Task requirements => All lines from the one holding "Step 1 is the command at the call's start" to the end of the listing are to be output exactly, both ends included, with any pictures left out.
· · · · · · ·
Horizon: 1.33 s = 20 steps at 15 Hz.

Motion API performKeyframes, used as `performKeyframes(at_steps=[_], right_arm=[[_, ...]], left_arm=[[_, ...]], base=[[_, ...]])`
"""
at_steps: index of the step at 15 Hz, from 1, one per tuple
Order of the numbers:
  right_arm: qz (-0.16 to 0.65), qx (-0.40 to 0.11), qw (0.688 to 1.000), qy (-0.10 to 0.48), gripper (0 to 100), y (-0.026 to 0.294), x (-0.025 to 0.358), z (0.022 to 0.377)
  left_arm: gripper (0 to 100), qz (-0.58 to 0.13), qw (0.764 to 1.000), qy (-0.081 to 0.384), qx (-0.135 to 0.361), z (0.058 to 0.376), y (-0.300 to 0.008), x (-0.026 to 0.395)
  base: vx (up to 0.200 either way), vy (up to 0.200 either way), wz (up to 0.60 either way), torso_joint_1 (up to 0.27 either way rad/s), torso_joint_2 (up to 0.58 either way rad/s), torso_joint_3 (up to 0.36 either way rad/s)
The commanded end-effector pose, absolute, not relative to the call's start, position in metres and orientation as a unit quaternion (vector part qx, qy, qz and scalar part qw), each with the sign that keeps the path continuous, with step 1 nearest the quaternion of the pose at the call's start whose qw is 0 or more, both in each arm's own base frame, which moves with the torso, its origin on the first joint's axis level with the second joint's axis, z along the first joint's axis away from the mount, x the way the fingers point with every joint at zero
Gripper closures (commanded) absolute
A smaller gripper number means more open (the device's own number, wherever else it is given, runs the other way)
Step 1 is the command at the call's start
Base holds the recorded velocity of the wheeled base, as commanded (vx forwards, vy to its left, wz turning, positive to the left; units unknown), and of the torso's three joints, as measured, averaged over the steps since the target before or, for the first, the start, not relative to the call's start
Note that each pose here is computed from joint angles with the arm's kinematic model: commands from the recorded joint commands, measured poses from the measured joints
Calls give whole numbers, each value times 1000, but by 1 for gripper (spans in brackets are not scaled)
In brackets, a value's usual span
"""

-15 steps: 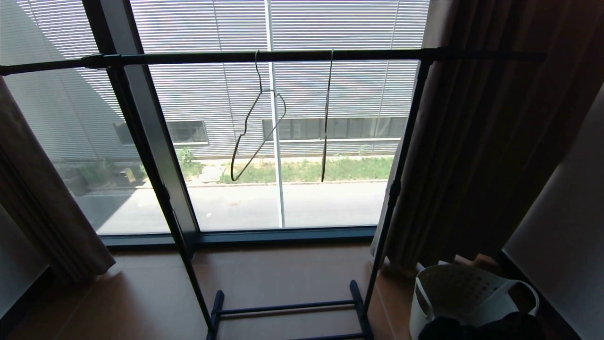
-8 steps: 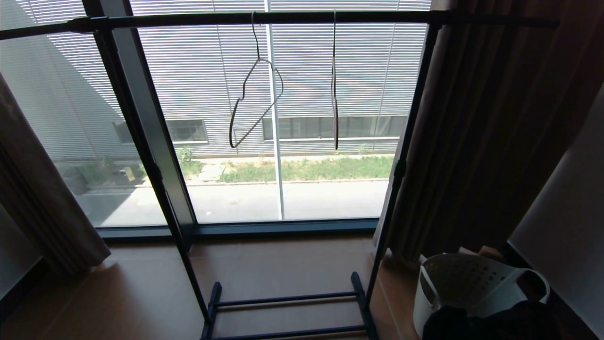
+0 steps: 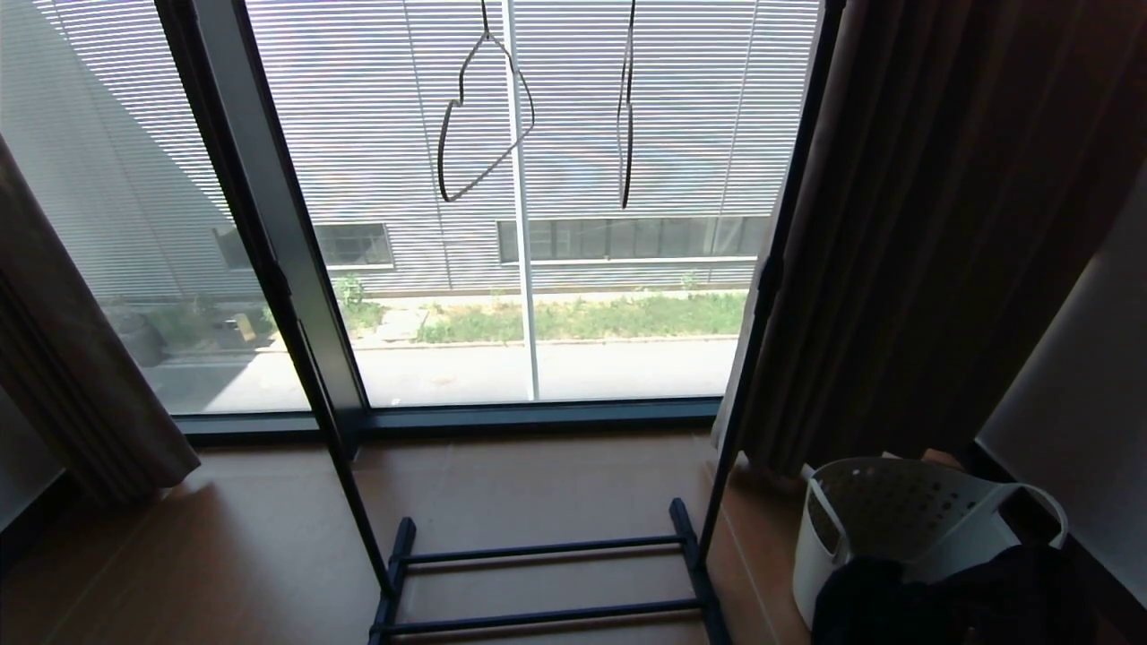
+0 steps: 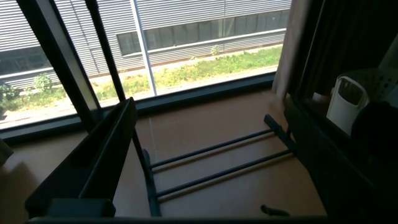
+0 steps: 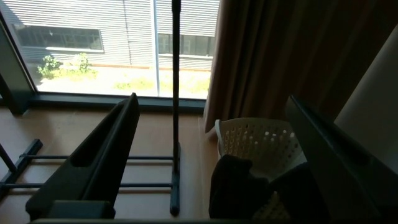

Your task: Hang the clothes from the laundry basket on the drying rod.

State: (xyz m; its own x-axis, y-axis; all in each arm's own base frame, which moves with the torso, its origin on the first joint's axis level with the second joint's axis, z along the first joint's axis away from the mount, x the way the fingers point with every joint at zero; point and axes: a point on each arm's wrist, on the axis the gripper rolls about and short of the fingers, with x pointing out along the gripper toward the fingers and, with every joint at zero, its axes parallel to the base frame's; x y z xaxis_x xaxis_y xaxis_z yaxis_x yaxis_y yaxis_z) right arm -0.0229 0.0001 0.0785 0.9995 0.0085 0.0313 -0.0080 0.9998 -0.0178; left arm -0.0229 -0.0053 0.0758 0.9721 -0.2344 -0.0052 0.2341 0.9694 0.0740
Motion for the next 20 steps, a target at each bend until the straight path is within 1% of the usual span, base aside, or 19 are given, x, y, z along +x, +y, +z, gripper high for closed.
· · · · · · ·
Solution to the problem =>
Step 1 is the command at the call's start
Base holds the recorded velocity of the wheeled base, as commanded (vx forwards, vy to its left, wz turning, positive to the left; units unknown), and of the torso's three joints, as measured, averaged over the steps since the target before or, for the first, the start, not relative to the call's start
Note that each pose here is computed from joint angles with the arm's kinematic model: commands from the recorded joint commands, measured poses from the measured joints
Calls give whole numbers, each value times 1000, but by 1 for gripper (spans in brackets are not scaled)
In brackets, a value's usual span
"""

-15 steps: 
-8 steps: 
+0 steps: 
+0 steps: 
+0 steps: 

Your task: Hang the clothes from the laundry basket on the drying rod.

State: (xyz m; its own x-axis, y-axis; all in each arm's own base frame, which moves with the torso, its origin on the first joint's axis level with the second joint's axis, z along the first joint's axis away from the mount, x the way the fingers point with every joint at zero; point and axes: a point on each arm's wrist, on the axis the gripper rolls about and short of the fingers, with x pointing out along the gripper toward the fingers and, with every joint at zero, its axes parallel to the base frame's; x y z xaxis_x xaxis_y xaxis_z yaxis_x yaxis_y yaxis_z) right arm -0.0229 0.0001 0.0785 0.9995 0.0085 0.0313 -0.0080 0.9998 -0.0178; left arm -0.0229 -0.0053 0.0758 0.9721 -0.2344 -0.0052 0.2341 0.9694 0.0740
Motion for the next 20 steps, a target at each bend until the straight path is within 1% of the usual span, base aside, or 19 are given, x, y, z along +x, +y, +z, gripper high for closed.

This output is complete, and the exercise is done.